財經觀點－歐盟數位營運韌性法案生效 金融業如何建立資安事件通報

該法案旨在強化金融機構的資通安全，並要求銀行、保險業、投信投顧等金融業者應建立資安事件的標準與通報流程。圖／美聯社

爲促進金融業數位化並鼓勵創新，歐盟於2022年11月通過《數位營運韌性法案》（Digital Operational Resilience Act, DORA）已進入最後實施倒數階段，預定於2025年生效。該法案旨在強化金融機構的資通安全，並要求銀行、保險業、投信投顧等金融業者應建立資安事件的標準與通報流程。DORA的五大核心支柱要求包含：

支柱一「資通安全風險管理機制」：建立涵蓋技術、組織及物理層面的風險管理框架，作爲其他要求的基礎。

支柱二「建立事件分類與報告程序」：統一事件分類、管理與報告流程，應對資通安全事故。

支柱三「營運韌性測試」：進行以威脅爲導向的滲透測試作業，評估並加強系統韌性。

支柱四「第三方風險管理」：加強對第三方供應商，尤其是資通訊服務供應商的風險管理。

支柱五「監督關鍵第三方供應商」：監控關鍵資通訊服務供應商，確保其遵循合規要求。

目前，除DORA法案本身外，與DORA相關的次級立法（包含委託法規、法規技術標準、執行技術標準，類似於臺灣法規執行細則）仍在制訂，以推動DORA實施。

■DORA的合規要求與因應重點

隨着DORA在2025年1月合規期限的依法確定且不可延長，次級立法作爲DORA實施的關鍵部分。部分草案尚處於諮詢階段，且DORA對企業的合規要求具有更高的規範性與技術性，這使得企業在推進合規時面臨更多的不確定性與挑戰。
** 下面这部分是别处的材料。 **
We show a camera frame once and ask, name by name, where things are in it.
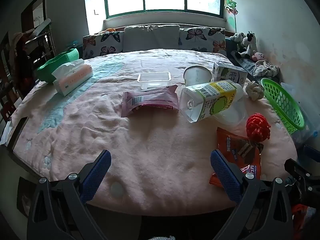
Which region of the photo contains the white paper cup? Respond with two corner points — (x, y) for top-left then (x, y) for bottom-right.
(183, 65), (213, 88)

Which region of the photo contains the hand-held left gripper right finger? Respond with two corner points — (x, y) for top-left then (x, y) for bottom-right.
(210, 149), (293, 240)

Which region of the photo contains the pink fleece blanket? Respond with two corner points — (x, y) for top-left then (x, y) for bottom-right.
(11, 49), (299, 217)

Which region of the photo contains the black white cow plush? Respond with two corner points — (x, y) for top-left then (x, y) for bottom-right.
(235, 31), (258, 57)

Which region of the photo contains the pink snack packet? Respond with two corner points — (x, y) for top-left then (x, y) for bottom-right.
(121, 84), (180, 118)

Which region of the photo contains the red mesh ball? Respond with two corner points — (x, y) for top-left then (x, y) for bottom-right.
(246, 113), (271, 140)

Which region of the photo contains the pink plush toy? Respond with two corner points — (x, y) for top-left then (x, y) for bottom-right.
(251, 51), (266, 62)

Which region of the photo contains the clear round plastic container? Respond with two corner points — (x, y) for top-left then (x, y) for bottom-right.
(215, 97), (247, 127)

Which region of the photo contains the green-white milk carton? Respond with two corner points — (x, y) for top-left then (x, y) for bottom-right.
(179, 79), (244, 124)

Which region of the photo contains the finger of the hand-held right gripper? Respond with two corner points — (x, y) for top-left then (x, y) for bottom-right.
(284, 158), (315, 182)
(303, 144), (320, 159)

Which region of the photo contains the dark red hanging cloth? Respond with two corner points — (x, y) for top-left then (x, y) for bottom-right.
(12, 31), (38, 93)

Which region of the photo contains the green pinwheel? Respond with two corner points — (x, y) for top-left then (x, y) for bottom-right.
(224, 0), (239, 15)

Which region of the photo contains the clear rectangular plastic container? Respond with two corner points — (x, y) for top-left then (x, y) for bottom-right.
(137, 71), (172, 90)

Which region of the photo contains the white pillow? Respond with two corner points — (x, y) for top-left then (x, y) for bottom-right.
(122, 24), (181, 53)

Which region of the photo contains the grey patterned cushion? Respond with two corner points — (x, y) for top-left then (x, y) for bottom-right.
(231, 50), (260, 78)

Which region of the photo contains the white milk carton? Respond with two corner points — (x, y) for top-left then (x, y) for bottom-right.
(212, 62), (248, 84)

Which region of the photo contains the metal rack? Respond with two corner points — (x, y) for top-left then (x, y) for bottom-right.
(25, 19), (57, 63)

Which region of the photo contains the clear plastic storage box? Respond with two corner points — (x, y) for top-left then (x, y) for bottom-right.
(280, 82), (318, 145)

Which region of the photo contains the green plastic bin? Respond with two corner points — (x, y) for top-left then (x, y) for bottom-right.
(35, 48), (79, 83)

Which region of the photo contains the grey plush toy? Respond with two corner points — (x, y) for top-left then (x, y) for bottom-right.
(230, 32), (247, 49)

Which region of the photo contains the green plastic basket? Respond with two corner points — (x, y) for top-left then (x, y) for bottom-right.
(260, 78), (305, 135)

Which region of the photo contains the pink tissue box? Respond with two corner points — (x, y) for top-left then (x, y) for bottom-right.
(52, 58), (94, 97)

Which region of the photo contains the orange snack packet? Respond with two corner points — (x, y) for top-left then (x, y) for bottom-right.
(209, 127), (265, 188)

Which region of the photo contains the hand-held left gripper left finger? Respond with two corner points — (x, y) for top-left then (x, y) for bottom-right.
(27, 149), (112, 240)

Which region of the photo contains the patterned crumpled cloth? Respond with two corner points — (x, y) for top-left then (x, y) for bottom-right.
(252, 59), (280, 78)

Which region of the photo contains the butterfly print pillow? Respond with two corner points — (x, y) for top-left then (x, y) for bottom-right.
(82, 31), (125, 60)
(179, 27), (227, 55)

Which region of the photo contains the white paper ball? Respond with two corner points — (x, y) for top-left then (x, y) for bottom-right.
(244, 82), (265, 101)
爲協助企業在資源有限的情況下順利實現DORA合規目標，勤業衆信建議金融機構可採取以下四項關鍵原則建立數位營運韌性：

一、優先建立資通安全風險管理機制

DORA的合規要求雖具法律約束力，但未明確規定實施順序。建議企業優先建立支柱一「資通安全風險管理機制」，作爲其他支柱的基礎，並考慮各項目間的相互依存性及技術標準最終定稿的時間點。企業可根據自身資源和能力調整計劃，從熟悉且資源充足的領域着手，並在次級立法尚未確定的部分保持彈性。

二、設定優先順序

企業應優先處理時間長且影響大的項目，特別是第三方風險管理中的合同重新談判和韌性測試。DORA的廣泛要求下，一些大型第三方供應商可能被納入關鍵ICT供應商範疇，進一步增加合規工作的複雜性。儘早排序併合理分配資源，可避免後期因時間緊迫導致的高昂成本和執行壓力。

三、整體考量DORA與執行細則的要求

由於技術標準並未完全涵蓋所有要求，企業需從整體上理解DORA的規範要求，準確識別當前可着手的工作。對於未明確領域，應及時向監管機構尋求指導，避免偏重於部分要求而忽視整體合規目標。

四、整合現有管理程序

具備成熟管理體系的金融機構已部分符合DORA之要求。因此，企業在推進合規時應充分利用現有控管能力，避免重複性投入，通過高效的內部報告流程整合跨部門運作，將新舊能力融合於共享韌性框架下，以提高應對效率並降低成本。

隨着DORA合規期限日益臨近，在時間與資源受限的情況下，勤業衆信建議企業應採取「優化資源分配」、「提前準備合規資源」與「整合執行實務」三步驟，以儘早完成準備，降低後續合規壓力，此外，爲了在既定期限內實現全面合規，企業應密切關注最新立法動態，並採取適當的資源分配、精準識別優先事項並與監管機構保持緊密對話，爲長期營運韌性奠定基礎。